= Matthew E. Mason =

American historian and professor

Matthew E. Mason is an American historian specializing in the politics of slavery in the early American Republic. He is a professor at Brigham Young University.

Mason holds an undergrad degree from the University of Utah and his Ph.D. from the University of Maryland, College Park. One of the professors he studied under as a grad student was Ira Berlin. After completing his Ph.D. in 2002 he took a tenure track position as a professor of history at Eastern Michigan University. In the fall of 2003 he took a position as a professor of history at Brigham Young University. At BYU he has taught classes in American history, US Civil War History, the history of slavery in both the US and more broadly in Africa and the Atlantic World, a course on the history of Modern Britain and the course American Heritage. As of 2018 Mason reached the rank of full professor at BYU after previously being an associate professor and an assistant professor.

Mason and his wife Stacie are the parents of three daughters. Mason is a brother of the historian and religious studies scholar Patrick Q. Mason. Mason is a member of the Church of Jesus Christ of Latter-day Saints and has served in various callings in the church including as a stake mission president.
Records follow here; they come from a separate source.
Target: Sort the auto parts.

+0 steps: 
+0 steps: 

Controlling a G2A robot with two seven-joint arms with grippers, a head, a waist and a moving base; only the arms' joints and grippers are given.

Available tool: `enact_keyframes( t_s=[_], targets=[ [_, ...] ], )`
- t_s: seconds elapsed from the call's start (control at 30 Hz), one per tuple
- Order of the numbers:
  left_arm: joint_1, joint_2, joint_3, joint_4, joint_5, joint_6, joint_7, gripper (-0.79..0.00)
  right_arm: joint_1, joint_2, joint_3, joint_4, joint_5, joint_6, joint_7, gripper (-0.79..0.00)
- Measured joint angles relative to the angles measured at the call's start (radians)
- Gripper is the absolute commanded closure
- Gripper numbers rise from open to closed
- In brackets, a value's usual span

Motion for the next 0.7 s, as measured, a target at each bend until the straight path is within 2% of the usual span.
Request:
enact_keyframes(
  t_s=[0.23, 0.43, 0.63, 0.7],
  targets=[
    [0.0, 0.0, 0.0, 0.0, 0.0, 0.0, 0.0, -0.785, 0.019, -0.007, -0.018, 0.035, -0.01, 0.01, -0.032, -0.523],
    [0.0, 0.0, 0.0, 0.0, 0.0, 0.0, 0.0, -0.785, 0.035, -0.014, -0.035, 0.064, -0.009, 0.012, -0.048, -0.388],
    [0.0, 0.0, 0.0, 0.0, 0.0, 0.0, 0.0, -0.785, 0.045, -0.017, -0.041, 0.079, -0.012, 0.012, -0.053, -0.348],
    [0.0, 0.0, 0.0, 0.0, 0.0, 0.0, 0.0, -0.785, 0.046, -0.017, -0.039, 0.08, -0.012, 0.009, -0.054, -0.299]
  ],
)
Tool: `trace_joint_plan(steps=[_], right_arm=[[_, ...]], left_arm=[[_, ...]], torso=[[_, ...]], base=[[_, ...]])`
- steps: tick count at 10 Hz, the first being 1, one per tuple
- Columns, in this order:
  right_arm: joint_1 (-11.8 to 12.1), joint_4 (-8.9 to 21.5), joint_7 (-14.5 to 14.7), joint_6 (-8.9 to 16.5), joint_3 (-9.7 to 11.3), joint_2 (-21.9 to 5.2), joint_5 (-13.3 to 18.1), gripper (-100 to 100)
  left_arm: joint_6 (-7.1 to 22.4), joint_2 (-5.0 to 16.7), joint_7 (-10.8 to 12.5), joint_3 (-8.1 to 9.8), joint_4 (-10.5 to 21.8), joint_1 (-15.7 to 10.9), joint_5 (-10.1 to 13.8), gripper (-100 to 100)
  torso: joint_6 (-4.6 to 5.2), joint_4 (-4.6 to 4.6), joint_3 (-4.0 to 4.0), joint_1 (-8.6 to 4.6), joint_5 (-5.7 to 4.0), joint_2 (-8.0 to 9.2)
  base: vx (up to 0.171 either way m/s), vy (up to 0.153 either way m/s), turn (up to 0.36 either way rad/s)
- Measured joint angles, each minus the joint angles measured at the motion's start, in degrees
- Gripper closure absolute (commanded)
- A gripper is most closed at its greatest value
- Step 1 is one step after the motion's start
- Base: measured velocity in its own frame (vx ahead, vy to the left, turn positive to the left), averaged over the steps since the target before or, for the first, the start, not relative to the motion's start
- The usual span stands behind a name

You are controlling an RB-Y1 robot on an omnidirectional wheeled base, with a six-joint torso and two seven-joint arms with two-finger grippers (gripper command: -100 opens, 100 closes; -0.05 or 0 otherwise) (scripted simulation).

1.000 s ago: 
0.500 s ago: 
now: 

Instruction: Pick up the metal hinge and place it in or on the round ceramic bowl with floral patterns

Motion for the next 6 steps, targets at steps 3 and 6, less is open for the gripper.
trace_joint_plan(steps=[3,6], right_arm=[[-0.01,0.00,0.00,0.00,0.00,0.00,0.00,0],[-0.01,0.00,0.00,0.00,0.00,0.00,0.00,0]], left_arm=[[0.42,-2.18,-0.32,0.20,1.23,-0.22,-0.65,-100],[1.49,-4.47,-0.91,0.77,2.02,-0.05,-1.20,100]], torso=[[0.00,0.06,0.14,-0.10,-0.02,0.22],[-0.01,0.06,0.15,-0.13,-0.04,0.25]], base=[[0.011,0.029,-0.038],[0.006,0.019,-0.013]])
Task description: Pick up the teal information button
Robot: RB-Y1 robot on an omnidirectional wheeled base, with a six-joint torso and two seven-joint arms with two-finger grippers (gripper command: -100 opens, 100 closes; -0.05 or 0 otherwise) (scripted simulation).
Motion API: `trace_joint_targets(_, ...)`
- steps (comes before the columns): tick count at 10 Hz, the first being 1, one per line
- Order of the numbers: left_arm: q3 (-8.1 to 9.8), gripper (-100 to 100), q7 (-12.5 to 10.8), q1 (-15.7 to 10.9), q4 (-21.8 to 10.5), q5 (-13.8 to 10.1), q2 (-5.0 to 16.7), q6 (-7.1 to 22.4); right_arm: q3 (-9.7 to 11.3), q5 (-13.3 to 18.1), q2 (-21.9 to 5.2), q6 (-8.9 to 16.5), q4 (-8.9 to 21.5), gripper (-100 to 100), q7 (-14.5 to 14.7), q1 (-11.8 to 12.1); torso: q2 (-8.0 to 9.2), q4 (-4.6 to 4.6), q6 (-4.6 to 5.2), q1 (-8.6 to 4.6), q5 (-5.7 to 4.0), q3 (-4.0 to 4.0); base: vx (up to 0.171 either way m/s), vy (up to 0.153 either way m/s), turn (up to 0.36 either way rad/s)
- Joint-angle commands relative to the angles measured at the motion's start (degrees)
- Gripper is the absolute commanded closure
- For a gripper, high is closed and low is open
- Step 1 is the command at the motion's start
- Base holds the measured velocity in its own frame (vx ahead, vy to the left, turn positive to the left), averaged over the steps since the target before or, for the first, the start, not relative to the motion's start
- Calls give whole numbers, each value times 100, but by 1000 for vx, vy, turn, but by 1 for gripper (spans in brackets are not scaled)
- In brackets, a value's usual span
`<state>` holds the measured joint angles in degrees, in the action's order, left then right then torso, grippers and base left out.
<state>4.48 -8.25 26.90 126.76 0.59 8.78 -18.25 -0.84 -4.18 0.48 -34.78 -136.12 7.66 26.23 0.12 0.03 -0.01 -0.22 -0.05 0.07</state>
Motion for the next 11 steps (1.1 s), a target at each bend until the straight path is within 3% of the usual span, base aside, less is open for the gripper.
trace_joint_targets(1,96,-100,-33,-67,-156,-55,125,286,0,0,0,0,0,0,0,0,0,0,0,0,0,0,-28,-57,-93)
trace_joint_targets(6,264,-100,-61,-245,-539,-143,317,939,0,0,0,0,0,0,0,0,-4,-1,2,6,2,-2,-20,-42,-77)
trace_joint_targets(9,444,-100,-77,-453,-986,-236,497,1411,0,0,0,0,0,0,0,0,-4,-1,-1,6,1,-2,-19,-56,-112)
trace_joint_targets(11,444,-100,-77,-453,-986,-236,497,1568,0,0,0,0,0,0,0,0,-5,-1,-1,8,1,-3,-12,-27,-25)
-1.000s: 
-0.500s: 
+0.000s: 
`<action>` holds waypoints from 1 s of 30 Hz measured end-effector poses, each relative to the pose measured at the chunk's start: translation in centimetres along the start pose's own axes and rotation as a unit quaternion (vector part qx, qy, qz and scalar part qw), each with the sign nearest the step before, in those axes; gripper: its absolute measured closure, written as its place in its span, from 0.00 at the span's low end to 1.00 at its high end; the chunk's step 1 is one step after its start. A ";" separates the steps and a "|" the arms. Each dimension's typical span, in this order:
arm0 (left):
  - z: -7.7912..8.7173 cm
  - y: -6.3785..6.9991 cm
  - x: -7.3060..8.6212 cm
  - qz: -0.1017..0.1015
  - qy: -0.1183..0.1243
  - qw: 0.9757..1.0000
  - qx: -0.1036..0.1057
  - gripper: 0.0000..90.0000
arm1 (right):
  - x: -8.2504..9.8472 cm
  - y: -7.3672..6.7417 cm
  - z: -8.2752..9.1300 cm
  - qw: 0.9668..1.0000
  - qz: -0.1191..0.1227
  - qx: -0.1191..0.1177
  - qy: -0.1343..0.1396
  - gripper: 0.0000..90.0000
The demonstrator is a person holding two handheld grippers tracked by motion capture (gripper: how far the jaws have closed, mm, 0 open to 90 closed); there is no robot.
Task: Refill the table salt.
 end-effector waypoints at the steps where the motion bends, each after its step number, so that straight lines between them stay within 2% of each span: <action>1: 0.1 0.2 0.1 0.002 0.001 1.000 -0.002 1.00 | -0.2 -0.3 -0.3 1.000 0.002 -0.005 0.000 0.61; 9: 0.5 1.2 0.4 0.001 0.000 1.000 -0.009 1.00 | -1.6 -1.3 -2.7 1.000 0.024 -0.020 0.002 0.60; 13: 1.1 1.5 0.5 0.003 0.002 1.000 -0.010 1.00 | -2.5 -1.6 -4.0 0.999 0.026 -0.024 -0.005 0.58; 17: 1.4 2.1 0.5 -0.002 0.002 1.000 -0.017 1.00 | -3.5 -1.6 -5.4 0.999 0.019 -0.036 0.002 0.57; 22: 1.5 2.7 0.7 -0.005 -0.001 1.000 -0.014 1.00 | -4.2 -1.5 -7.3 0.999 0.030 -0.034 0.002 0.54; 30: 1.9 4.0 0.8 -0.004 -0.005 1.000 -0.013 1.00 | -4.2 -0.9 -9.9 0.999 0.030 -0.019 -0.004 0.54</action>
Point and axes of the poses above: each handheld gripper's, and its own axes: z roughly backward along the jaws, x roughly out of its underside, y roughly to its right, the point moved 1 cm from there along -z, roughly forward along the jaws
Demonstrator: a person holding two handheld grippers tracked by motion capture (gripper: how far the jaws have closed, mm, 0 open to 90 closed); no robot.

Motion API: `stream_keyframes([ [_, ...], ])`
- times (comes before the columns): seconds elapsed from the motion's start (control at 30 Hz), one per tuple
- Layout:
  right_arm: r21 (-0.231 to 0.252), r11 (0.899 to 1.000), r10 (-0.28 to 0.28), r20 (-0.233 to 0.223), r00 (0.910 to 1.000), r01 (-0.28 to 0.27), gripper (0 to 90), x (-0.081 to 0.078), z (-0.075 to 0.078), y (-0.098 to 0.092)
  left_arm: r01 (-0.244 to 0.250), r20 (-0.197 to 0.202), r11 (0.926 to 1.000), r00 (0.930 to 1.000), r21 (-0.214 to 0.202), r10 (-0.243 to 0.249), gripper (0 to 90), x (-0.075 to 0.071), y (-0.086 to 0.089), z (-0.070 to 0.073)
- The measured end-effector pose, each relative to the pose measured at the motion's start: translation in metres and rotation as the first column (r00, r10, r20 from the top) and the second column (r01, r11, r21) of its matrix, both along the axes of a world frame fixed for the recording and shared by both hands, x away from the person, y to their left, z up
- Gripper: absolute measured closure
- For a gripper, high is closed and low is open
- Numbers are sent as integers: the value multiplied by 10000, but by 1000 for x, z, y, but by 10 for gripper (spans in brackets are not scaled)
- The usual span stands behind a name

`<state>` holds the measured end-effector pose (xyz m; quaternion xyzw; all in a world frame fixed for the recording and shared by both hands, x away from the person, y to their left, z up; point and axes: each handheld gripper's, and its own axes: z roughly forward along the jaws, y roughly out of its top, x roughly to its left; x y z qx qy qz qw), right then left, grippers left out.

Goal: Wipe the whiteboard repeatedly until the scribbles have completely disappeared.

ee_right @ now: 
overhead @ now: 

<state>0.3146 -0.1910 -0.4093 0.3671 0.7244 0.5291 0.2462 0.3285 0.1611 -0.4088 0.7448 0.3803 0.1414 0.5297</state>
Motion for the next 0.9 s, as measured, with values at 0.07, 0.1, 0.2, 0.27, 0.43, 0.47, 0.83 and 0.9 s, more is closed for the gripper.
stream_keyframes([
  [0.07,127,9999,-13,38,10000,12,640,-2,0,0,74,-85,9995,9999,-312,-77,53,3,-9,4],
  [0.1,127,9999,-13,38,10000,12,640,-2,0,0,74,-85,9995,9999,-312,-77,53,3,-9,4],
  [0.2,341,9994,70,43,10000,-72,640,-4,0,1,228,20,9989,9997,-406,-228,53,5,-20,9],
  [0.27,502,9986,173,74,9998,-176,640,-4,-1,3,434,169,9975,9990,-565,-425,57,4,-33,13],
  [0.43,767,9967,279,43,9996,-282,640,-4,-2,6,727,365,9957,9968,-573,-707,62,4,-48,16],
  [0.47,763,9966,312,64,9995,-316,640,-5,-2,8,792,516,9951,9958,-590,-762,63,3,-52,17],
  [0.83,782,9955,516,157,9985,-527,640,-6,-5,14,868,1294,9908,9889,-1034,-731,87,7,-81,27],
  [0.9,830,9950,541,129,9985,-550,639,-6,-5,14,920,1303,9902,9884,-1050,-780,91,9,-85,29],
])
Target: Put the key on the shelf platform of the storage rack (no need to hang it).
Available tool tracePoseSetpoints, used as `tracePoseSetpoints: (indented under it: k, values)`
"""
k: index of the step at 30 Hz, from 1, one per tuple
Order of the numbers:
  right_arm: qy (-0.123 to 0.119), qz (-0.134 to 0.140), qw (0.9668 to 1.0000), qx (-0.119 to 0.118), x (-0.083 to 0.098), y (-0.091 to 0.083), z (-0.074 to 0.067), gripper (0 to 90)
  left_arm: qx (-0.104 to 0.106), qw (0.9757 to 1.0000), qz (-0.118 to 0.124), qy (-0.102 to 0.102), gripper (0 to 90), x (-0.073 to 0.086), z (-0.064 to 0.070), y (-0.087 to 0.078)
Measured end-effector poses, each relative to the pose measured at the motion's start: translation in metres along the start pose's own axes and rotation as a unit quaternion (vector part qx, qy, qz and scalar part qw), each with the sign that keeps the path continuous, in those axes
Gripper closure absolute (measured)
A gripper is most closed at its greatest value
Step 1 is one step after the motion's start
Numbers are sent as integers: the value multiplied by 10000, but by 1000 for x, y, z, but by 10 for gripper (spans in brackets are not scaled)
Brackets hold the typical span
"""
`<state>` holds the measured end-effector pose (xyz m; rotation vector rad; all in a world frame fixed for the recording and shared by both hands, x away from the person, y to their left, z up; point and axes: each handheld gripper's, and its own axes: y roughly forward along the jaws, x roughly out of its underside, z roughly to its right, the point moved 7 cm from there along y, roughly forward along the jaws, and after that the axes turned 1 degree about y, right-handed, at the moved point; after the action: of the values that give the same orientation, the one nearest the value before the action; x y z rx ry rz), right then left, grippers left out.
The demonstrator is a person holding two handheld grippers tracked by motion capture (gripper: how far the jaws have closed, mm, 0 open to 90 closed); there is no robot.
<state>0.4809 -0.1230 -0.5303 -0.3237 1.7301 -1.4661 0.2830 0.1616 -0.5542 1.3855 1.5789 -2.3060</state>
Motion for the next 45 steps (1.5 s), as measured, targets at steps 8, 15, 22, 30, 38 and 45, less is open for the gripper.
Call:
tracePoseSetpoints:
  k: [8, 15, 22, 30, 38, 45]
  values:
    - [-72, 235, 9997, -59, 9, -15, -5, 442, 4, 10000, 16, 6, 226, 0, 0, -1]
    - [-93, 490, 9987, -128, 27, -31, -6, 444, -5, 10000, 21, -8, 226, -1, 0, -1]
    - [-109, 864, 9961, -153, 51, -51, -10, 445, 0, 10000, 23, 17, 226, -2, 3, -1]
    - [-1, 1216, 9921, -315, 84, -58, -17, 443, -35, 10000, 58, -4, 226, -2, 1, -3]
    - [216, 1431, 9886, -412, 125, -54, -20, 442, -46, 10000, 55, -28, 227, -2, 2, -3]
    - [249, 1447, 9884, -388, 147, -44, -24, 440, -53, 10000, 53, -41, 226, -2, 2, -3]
Mason has written two books Slavery and Politics in the Early Republic and Apostle of Union: A Political Biography of Edward Everett (2016). Slavery and Politics in the Early Republic focuses on why the Federalists came to oppose slavery and argues it was an early manifestation of political opposition to the power of slave owners. It was ground breaking in arguing that slavery had a significant role in US politics before the 1819 debate over the admission of Missouri as a state. >

Mason was also an editor (along with David Waldstreicher) of the 2017 book John Quincy Adams and the Politics of Slavery: Selections from the Diary. This work gives perspective on the change in thoughts on how to use political power to oppose slavery experienced by John Quincy Adams over time. Mason also edited the 2008 book Contesting Slavery: The Politics of Bondage and Freedom in the New American Nation with John Craig Hammond. In a review A. Glen Crothers argued that this was a truly high quality collection of essays on the subject. He also edited Massachusetts and the Civil War: The Commonwealth and National Disunion with Katheryn P. Viens and Conrad E. Wright which was published in 2015 and a new edition of Edward Kimber's The History of the Life and Adventures of Mr. Anderson edited with Nicholas Mason.

Mason has also been involved with the organization Historians Against Slavery, where he is a co-director. In this position he works to coordinate the efforts of activists and scholars to end modern forms of slavery and human trafficking.